In my experience the bad managers are constantly trying to impress their bosses and curry the next promotion. They treat their reports like serfs who are obliged to burnish their image.
The best managers (very few) I've come across are like a mother bear. Protective of their team, running interference and pushing back on out of scope work, etc.
I've only ever had one manager whose calendar was viewable by his team. If he needed a meeting with you, he would ping by email with the subject and any supporting materials and asking you to block out the meeting time in his calendar. Talk about respecting your productive times.
> trying to impress their bosses and curry the next promotion
There are companies where the entire upper echelon is like that. Full of career people that is only looking up to get a promotion and ignoring their responsibilities toward their teams.
One of the symptoms of this disease is that there is a total disconnect between leadership and the average employee. As everybody is looking up there is no connection or communication down.
And it is very difficult to fix. People at the top have that mindset. So, their expectation is that people below them will be tending all their desires and laughing their jokes. They do not understand promotions as a reward for performance but as a reward for personal loyalty.
The bigger the corporation, the easier this occurs. Small companies die when this happens, big monopolistic corporations get so much money that they can afford to sustain such an inefficient way of working. For big enough corporations it looks like "nobility" in a feudal system. Backstabbing, office politics, and sectarization dominates the environment.

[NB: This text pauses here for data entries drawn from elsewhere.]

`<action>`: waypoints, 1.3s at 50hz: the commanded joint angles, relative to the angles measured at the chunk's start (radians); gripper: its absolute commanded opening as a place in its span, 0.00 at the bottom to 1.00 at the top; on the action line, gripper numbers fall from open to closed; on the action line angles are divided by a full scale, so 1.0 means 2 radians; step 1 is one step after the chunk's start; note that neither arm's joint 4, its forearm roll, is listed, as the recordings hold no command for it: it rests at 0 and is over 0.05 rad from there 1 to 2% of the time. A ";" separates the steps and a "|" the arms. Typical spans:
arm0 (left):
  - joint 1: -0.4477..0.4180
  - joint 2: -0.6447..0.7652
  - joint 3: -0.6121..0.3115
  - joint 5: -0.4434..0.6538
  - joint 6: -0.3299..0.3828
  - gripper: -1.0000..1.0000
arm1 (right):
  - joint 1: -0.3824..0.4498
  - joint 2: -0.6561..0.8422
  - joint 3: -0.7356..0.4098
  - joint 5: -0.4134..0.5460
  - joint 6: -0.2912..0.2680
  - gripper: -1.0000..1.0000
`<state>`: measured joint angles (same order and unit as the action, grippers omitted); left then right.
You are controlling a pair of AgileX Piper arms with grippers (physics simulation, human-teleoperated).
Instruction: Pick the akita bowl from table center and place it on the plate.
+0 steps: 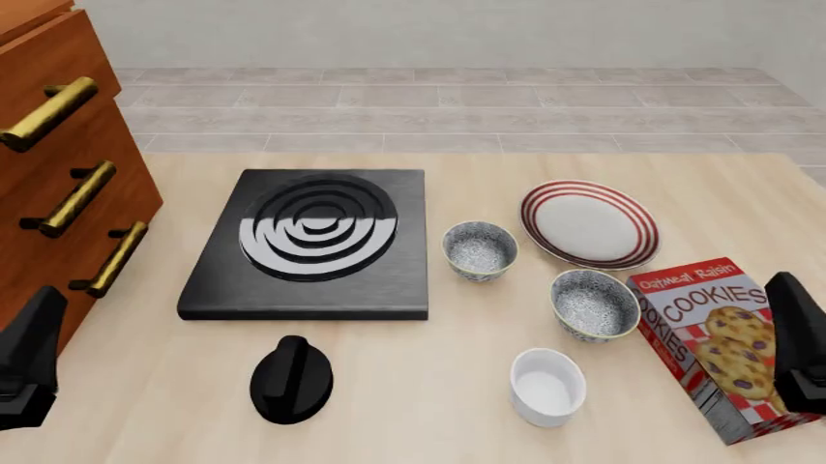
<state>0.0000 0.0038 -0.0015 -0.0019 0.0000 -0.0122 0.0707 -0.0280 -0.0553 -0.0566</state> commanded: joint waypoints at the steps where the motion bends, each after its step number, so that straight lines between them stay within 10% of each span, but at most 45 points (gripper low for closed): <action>1: 0.000 0.002 -0.001 0.000 0.000 1.00 | 0.007 -0.027 0.012 0.022 0.030 1.00; 33: 0.000 0.002 -0.001 0.000 0.000 1.00 | 0.008 0.094 -0.172 0.106 0.059 1.00; 65: 0.000 0.002 -0.001 0.000 0.000 1.00 | 0.142 0.446 -0.313 0.085 0.071 1.00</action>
<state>0.0001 0.0074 -0.0043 -0.0019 0.0001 0.2143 0.7801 -0.5724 0.1189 0.0974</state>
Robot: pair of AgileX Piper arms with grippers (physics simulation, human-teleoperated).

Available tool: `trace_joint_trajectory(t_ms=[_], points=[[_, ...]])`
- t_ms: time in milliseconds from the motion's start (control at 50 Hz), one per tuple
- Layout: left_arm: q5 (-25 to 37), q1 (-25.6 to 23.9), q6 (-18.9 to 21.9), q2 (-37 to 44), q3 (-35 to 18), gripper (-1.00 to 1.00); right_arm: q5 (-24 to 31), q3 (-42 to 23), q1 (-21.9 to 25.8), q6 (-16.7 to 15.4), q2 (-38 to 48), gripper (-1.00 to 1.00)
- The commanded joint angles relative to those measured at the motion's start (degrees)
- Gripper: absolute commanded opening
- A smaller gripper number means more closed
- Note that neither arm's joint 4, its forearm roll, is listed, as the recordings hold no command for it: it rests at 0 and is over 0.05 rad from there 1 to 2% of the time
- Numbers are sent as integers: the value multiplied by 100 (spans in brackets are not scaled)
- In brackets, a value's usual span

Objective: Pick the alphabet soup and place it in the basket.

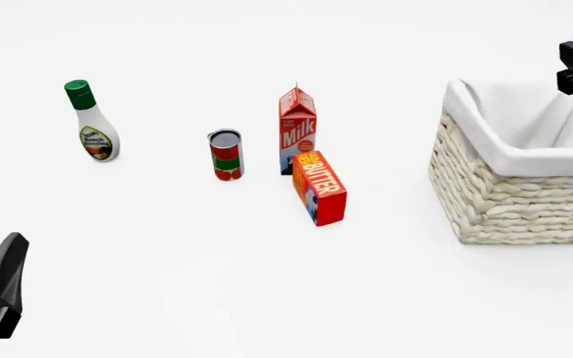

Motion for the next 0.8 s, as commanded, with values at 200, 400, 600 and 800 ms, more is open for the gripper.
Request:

Anecdotal, but every Engineering Manager I've had for the past 10 years has had a calendar I could see. One EM had anonymous event names on their calendar, but I think it might have been the default setting in AD.
> I've only ever had one manager whose calendar was viewable by his team.
Is this an American thing? Here in Europe, it seems common. How else can you schedule meetings if you can't see when everybody's free?
It is technically systemically called an unstable equilibrium. Admitting even one person in a company that places carreer above all else, forces either a full austing by the rest of the company, incurring a coordination cost, or at an individual level facing untennable competition as you operate at a severe disadvantage in self promotion.
This is why, besides maybe a small time window at some startups, management will always on average consist of ruthless looking after number one personality types.
While in a small business their goals migght still by nescessity align with those if the actual company, in a more corporate setting the relation between actual company performance and personal activity is so detached that even those taking into account alignment to a certain degree are handicapped relative to those going 100% self promotion.
The systemic stable equilibrium is therefor a shark tank of rutheless egoists trying to exploit anything and everyone they can to climb over each other and pull each other down.